Metro Bank has around 2.7 million customers and 76 branches with customer deposits worth £15.5 billion in the UK.
Its Chairman, Mr Sharpe, has over 45 years’ experience in retail banking and is also currently Chairman of Hampshire Trust Bank, Pollen Street and Alba Bank.
Chief Executive Officer Daniel Frumkin has held business, risk, product and sales leadership roles in the UK, US, Eastern Europe and Bermuda and moved to Metro Bank from his position as Chief Operating Officer at Butterfield Bank.
Metro Bank ran into trouble in 2019 when it was forced to disclose that it did not have the capital required to meet regulatory standards after discovering an error in the categorization of commercial loans.

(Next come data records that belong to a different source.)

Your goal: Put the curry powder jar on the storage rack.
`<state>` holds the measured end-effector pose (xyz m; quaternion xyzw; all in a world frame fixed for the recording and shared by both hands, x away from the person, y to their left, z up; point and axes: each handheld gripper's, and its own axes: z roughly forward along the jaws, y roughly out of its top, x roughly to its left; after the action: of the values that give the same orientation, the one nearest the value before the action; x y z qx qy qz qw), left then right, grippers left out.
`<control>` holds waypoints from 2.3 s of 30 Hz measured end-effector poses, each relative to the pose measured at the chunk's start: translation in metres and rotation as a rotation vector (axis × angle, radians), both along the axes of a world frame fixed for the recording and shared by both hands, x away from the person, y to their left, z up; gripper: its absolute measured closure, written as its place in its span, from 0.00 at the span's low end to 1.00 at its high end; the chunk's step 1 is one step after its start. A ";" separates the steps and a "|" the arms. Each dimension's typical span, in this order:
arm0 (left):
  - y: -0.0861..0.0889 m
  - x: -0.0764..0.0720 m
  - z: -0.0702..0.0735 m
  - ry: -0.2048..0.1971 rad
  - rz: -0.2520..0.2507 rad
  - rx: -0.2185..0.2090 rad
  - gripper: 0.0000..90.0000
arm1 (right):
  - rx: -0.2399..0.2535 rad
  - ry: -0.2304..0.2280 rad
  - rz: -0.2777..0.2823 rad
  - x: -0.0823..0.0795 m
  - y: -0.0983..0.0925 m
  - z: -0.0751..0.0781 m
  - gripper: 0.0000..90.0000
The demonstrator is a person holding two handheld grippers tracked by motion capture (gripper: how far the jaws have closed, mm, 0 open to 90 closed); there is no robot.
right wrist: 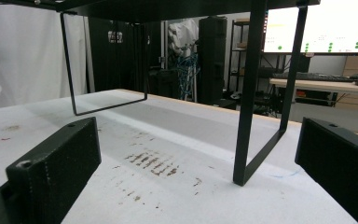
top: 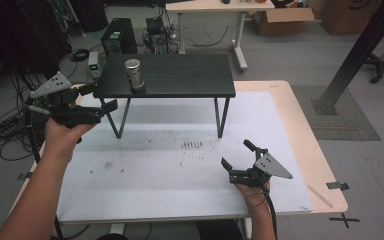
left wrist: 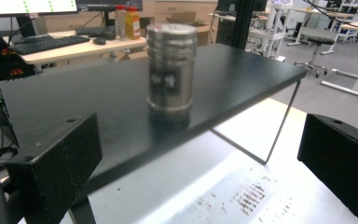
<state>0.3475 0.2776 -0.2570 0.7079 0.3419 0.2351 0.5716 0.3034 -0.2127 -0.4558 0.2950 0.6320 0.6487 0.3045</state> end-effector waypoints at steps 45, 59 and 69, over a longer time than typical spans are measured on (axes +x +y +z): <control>0.013 -0.024 -0.126 -0.103 0.027 -0.095 0.00 | -0.001 -0.004 0.000 0.000 0.000 0.000 0.00; 0.014 -0.028 -0.162 -0.096 0.028 -0.097 0.00 | -0.003 -0.003 -0.001 0.000 0.000 0.000 0.00; 0.017 -0.032 -0.183 -0.084 0.046 -0.088 0.00 | -0.002 -0.003 0.000 0.000 0.000 0.000 0.00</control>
<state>0.3159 0.2945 -0.4395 0.6637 0.3436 0.2623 0.6104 0.3031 -0.2123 -0.4559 0.2936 0.6322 0.6485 0.3059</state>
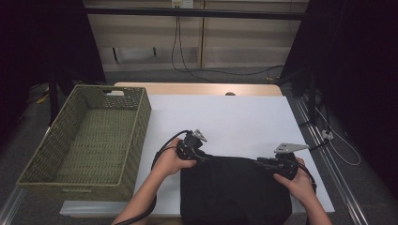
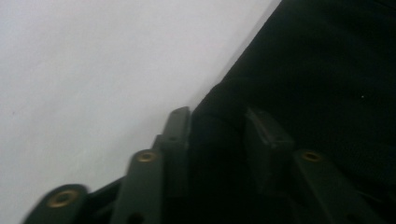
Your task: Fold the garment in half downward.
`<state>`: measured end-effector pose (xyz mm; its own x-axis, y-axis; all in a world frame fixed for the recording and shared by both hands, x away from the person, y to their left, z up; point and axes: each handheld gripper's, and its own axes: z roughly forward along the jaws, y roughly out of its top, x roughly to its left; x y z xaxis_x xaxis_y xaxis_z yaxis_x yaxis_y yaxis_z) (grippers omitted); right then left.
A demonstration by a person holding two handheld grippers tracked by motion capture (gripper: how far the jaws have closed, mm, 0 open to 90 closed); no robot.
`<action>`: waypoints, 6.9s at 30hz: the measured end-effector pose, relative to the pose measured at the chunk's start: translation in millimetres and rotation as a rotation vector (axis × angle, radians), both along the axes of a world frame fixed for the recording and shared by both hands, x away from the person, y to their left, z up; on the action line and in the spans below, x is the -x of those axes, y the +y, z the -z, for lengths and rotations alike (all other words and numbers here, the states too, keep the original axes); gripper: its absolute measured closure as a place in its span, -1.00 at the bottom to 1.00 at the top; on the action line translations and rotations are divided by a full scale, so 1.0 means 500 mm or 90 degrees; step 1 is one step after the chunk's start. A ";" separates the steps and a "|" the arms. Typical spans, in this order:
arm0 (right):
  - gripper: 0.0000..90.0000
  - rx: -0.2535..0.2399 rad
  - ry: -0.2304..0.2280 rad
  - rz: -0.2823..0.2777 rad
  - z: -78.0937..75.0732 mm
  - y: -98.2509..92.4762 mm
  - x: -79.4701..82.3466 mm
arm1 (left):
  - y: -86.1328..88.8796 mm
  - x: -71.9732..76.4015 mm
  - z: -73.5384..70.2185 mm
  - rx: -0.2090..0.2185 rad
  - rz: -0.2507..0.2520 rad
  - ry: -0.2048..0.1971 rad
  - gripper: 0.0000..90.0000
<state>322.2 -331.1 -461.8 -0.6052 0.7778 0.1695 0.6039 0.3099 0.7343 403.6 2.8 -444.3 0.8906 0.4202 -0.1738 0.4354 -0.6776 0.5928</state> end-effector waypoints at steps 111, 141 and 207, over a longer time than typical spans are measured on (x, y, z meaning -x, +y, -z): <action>-0.08 -0.012 -0.012 0.112 -0.056 0.022 -0.196 | 0.018 -0.192 -0.027 0.042 -0.167 -0.012 -0.79; 0.28 0.000 -0.002 0.083 -0.026 0.077 -0.035 | -0.011 -0.046 -0.019 0.075 -0.049 -0.022 0.08; 0.91 -0.028 -0.060 0.059 -0.085 0.031 0.086 | 0.046 0.052 -0.069 0.145 -0.050 0.008 0.91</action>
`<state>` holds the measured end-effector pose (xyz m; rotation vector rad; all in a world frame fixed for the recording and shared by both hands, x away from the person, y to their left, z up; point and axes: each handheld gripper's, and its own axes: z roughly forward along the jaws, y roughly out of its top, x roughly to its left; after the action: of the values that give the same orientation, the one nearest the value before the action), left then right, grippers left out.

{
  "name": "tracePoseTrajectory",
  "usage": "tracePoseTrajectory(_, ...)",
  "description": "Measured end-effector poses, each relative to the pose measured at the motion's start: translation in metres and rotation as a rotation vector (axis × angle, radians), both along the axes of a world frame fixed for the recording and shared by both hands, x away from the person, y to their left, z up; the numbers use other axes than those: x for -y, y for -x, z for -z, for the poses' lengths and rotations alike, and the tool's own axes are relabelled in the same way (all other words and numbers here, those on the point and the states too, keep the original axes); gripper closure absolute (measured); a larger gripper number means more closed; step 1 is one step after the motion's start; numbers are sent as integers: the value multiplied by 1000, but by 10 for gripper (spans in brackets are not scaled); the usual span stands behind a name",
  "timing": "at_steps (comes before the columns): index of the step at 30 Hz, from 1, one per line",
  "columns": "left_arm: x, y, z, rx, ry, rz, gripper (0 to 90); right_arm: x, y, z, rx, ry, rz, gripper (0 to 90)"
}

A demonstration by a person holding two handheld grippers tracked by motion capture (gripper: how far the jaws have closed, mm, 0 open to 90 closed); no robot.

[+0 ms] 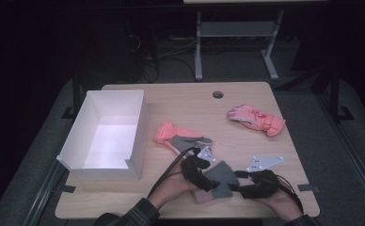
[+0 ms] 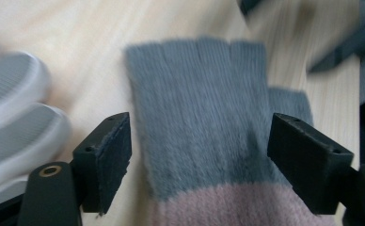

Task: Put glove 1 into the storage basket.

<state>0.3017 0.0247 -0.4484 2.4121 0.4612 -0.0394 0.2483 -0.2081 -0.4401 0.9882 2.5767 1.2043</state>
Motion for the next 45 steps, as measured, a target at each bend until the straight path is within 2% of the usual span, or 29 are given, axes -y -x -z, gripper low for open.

Concerns about the bank’s health at the time led to large depositors withdrawing cash and Metro Bank’s shares fell sharply.
Michael Hewson, senior market analyst at CMC Markets UK, said that Metro Bank “seems to have become a byword for controversy in recent years” and noted that in 2019 there had also been “questions about corporate governance which the supervisory authorities carried out investigations against the bank”. Money from Iran and Cuba, both countries under EU and US sanctions.”
He added: “When new chief executive Dan Frumkin took over, he took over a bank that had a huge trust and skills deficit to overcome, and while revenues have increased since then, there is little sign that the bank is able to do so would be ‘make a profit.’
Are customers protected?
Yes. Funded by a levy levied on all regulated financial services firms in the UK, the Financial Services Compensation Scheme (FSCS) protects your money if a financial services firm fails.
In addition to banks, building societies and credit unions, the FSCS protects pensions, insurance, investments, mortgages, trusts, PPI and debt management.
FSCS protects funds held by banks, building societies and credit unions up to £85,000 per person per UK institution.
For a joint account this amount doubles to £170,000 of protection per institution.
What is likely to happen next?
Metro Bank bosses are still considering their options, with the possibility of a capital increase or the sale of some of its assets.
The size of a capital raise could reportedly be aimed at £100m or even £250m, while the rally in shares this morning suggests the market is supporting reports the bank could sell its mortgage book.
Lenders could also be in discussions with the bank about new financing or possibly a restructuring of their existing obligations.
Investors and customers should not panic, but rather keep an eye out for further updates from the company in the coming days and weeks.
Russ Mould, investment director at stockbroker AJ Bell, said: “Metro as a standalone institution is certainly being pushed into existential territory with shares now at all-time lows.”
“The key question is: Will there be enough supporters if a fundraiser is held?”
“Existing creditors and investors may feel they have no choice but to participate, although they are unlikely to do so with much enthusiasm.”